TASK DIRECTIONS: Read through the data, and wherever a line holds the word "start", write that line out.

___

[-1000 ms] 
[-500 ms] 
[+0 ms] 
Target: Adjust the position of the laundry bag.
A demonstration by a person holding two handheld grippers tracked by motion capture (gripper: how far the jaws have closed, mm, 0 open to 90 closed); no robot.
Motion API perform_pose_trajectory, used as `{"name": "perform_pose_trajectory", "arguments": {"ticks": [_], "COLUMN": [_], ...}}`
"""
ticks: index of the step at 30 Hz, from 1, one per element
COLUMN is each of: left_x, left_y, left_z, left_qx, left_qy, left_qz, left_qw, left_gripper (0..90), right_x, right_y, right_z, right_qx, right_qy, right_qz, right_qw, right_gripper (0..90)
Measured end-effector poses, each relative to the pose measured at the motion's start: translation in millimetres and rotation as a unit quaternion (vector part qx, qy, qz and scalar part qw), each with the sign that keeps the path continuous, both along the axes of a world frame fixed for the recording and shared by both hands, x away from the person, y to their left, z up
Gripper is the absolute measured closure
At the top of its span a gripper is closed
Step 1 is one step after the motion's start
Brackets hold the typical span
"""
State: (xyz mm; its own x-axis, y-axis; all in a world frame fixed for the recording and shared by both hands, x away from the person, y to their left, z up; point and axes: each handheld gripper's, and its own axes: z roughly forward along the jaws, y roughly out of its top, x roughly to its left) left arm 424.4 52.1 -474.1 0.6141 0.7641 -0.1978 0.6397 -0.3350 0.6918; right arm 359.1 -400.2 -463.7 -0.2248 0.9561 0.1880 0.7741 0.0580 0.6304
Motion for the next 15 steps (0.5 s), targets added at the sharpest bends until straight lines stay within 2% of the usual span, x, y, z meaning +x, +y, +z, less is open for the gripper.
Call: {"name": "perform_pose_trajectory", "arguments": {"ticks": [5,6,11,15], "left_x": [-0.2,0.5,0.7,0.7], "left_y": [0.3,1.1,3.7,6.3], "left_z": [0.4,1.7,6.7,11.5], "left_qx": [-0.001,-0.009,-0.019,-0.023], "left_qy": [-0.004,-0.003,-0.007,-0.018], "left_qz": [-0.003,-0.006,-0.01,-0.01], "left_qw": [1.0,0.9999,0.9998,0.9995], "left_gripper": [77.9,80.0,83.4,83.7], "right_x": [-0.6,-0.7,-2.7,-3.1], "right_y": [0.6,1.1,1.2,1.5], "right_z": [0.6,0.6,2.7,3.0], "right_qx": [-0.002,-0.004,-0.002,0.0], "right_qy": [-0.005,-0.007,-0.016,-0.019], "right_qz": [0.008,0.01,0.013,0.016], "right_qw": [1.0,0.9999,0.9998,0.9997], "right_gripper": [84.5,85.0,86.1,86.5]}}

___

SOLUTION FOR THIS EXERCISE:
Measured end-effector poses, each relative to the pose measured at the motion's start: translation in millimetres and rotation as a unit quaternion (vector part qx, qy, qz and scalar part qw), each with the sign that keeps the path continuous, both along the axes of a world frame fixed for the recording and shared by both hands, x away from the person, y to their left, z up
Step 1 is one step after the motion's start

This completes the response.